- Instructions to follow -
Please return every line of the records below that holds the word "points".

- Dataset records -

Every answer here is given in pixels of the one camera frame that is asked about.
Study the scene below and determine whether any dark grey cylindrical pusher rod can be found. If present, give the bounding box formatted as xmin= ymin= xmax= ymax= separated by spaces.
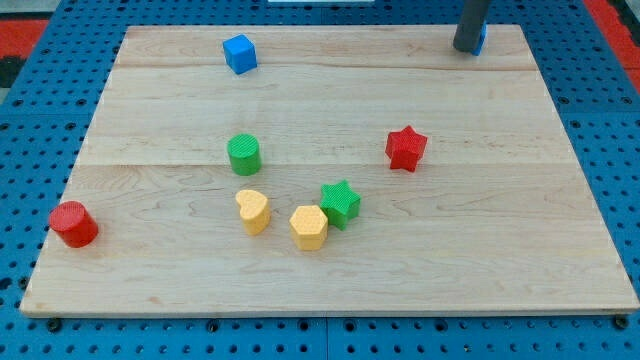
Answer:
xmin=452 ymin=0 xmax=491 ymax=53

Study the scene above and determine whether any blue triangle block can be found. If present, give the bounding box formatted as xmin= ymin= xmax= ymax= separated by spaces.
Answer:
xmin=471 ymin=22 xmax=487 ymax=56

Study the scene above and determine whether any red star block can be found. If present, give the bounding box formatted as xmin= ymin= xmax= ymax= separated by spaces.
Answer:
xmin=385 ymin=125 xmax=428 ymax=172

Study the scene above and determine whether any green star block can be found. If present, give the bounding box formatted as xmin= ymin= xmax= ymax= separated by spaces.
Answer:
xmin=320 ymin=180 xmax=361 ymax=230

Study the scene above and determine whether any light wooden board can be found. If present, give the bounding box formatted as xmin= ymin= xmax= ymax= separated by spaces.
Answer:
xmin=20 ymin=25 xmax=639 ymax=318

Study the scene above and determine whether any blue cube block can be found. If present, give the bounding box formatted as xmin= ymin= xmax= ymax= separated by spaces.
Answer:
xmin=222 ymin=34 xmax=258 ymax=75

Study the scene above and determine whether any green cylinder block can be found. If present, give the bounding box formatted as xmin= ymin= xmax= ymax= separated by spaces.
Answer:
xmin=227 ymin=133 xmax=262 ymax=176

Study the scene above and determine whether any yellow hexagon block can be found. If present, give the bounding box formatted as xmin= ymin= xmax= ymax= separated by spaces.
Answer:
xmin=289 ymin=205 xmax=328 ymax=251

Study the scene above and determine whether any yellow heart block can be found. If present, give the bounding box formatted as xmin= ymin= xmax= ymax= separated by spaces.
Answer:
xmin=235 ymin=189 xmax=271 ymax=236

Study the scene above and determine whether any red cylinder block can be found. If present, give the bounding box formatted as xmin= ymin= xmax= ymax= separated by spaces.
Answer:
xmin=48 ymin=201 xmax=99 ymax=248

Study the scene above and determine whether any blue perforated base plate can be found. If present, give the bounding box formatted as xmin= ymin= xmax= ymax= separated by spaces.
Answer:
xmin=1 ymin=1 xmax=639 ymax=359

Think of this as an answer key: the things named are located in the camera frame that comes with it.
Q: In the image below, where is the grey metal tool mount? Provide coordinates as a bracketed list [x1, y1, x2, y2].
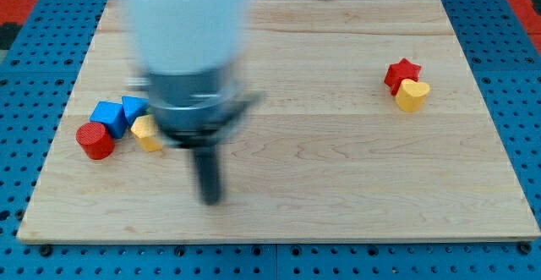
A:
[127, 69, 264, 149]

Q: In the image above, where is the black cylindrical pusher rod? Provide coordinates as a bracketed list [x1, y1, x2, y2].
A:
[193, 145, 223, 206]

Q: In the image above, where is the yellow hexagon block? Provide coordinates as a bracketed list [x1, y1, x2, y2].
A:
[130, 114, 164, 152]

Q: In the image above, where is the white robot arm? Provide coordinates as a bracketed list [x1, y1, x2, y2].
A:
[124, 0, 262, 206]

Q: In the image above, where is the red star block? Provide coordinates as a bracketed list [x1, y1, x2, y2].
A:
[384, 58, 422, 96]

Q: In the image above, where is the yellow heart block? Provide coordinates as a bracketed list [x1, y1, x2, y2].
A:
[395, 79, 431, 113]

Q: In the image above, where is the blue triangle block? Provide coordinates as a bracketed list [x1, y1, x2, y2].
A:
[122, 96, 149, 126]

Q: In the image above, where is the blue cube block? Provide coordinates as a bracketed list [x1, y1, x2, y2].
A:
[90, 101, 128, 139]

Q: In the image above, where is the red cylinder block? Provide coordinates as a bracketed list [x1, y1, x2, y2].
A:
[75, 122, 115, 160]

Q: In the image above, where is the wooden board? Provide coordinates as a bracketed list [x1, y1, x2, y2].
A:
[17, 0, 540, 244]

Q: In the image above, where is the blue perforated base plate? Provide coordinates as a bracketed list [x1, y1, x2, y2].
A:
[1, 0, 540, 279]

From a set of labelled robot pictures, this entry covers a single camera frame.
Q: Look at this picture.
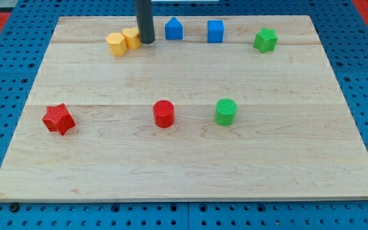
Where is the green star block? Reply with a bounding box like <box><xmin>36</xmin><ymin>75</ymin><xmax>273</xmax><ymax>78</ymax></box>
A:
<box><xmin>253</xmin><ymin>27</ymin><xmax>278</xmax><ymax>54</ymax></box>

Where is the yellow heart block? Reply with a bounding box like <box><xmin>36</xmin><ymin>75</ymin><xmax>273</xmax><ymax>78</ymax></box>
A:
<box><xmin>122</xmin><ymin>27</ymin><xmax>142</xmax><ymax>49</ymax></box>

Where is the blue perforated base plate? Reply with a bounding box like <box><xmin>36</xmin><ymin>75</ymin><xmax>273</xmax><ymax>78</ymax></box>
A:
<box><xmin>0</xmin><ymin>0</ymin><xmax>368</xmax><ymax>229</ymax></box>

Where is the blue pentagon house block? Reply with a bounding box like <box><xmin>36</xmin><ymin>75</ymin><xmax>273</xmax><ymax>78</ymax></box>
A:
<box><xmin>164</xmin><ymin>17</ymin><xmax>183</xmax><ymax>40</ymax></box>

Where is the green cylinder block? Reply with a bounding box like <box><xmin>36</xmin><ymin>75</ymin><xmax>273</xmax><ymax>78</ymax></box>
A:
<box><xmin>215</xmin><ymin>98</ymin><xmax>237</xmax><ymax>126</ymax></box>

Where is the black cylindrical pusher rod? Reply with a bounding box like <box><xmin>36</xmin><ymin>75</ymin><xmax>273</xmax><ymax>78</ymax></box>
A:
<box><xmin>134</xmin><ymin>0</ymin><xmax>155</xmax><ymax>44</ymax></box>

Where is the light wooden board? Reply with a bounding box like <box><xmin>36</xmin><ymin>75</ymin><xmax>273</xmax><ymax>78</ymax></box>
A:
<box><xmin>0</xmin><ymin>15</ymin><xmax>368</xmax><ymax>203</ymax></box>

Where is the blue cube block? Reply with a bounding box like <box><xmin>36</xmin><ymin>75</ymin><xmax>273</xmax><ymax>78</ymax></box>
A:
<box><xmin>207</xmin><ymin>20</ymin><xmax>224</xmax><ymax>43</ymax></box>

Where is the red star block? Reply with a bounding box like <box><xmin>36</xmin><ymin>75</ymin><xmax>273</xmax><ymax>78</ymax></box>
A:
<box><xmin>42</xmin><ymin>103</ymin><xmax>76</xmax><ymax>135</ymax></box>

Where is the red cylinder block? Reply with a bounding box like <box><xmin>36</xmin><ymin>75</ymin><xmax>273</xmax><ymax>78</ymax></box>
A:
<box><xmin>153</xmin><ymin>100</ymin><xmax>174</xmax><ymax>128</ymax></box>

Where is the yellow hexagon block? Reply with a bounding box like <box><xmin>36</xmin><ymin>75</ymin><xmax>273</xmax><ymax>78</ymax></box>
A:
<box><xmin>106</xmin><ymin>33</ymin><xmax>127</xmax><ymax>56</ymax></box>

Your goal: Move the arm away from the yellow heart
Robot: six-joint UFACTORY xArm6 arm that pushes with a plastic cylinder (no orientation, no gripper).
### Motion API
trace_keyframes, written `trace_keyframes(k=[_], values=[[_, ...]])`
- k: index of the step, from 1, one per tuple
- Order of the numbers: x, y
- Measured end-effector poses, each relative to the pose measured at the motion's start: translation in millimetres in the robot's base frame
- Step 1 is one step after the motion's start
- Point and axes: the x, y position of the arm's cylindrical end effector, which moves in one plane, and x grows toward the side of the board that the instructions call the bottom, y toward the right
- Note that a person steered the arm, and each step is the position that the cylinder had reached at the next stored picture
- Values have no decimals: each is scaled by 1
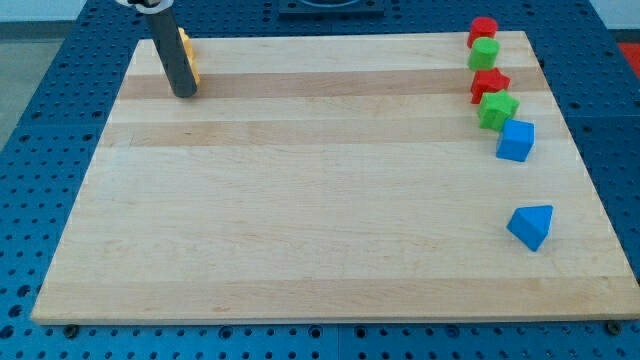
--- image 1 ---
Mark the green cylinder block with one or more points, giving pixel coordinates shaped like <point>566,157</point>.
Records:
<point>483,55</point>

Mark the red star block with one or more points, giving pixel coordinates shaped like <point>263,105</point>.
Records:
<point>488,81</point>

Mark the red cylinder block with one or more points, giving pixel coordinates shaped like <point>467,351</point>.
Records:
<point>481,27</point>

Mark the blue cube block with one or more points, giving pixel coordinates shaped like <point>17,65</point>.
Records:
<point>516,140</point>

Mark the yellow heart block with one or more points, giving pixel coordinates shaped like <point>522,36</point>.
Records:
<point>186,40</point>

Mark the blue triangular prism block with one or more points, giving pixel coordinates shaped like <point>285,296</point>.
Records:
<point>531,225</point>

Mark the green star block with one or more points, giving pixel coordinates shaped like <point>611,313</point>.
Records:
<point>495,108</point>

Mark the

- Solution to this exercise -
Mark the green cylinder block with one or more points, giving pixel coordinates shaped like <point>566,157</point>.
Mark the red star block with one or more points, giving pixel coordinates shaped like <point>263,105</point>.
Mark the red cylinder block with one or more points, giving pixel coordinates shaped like <point>467,351</point>.
Mark the blue cube block with one or more points, giving pixel coordinates shaped like <point>17,65</point>.
Mark the yellow heart block with one or more points, giving pixel coordinates shaped like <point>522,36</point>.
Mark the blue triangular prism block with one or more points, giving pixel coordinates shaped like <point>285,296</point>.
Mark the green star block with one or more points, giving pixel coordinates shaped like <point>611,313</point>.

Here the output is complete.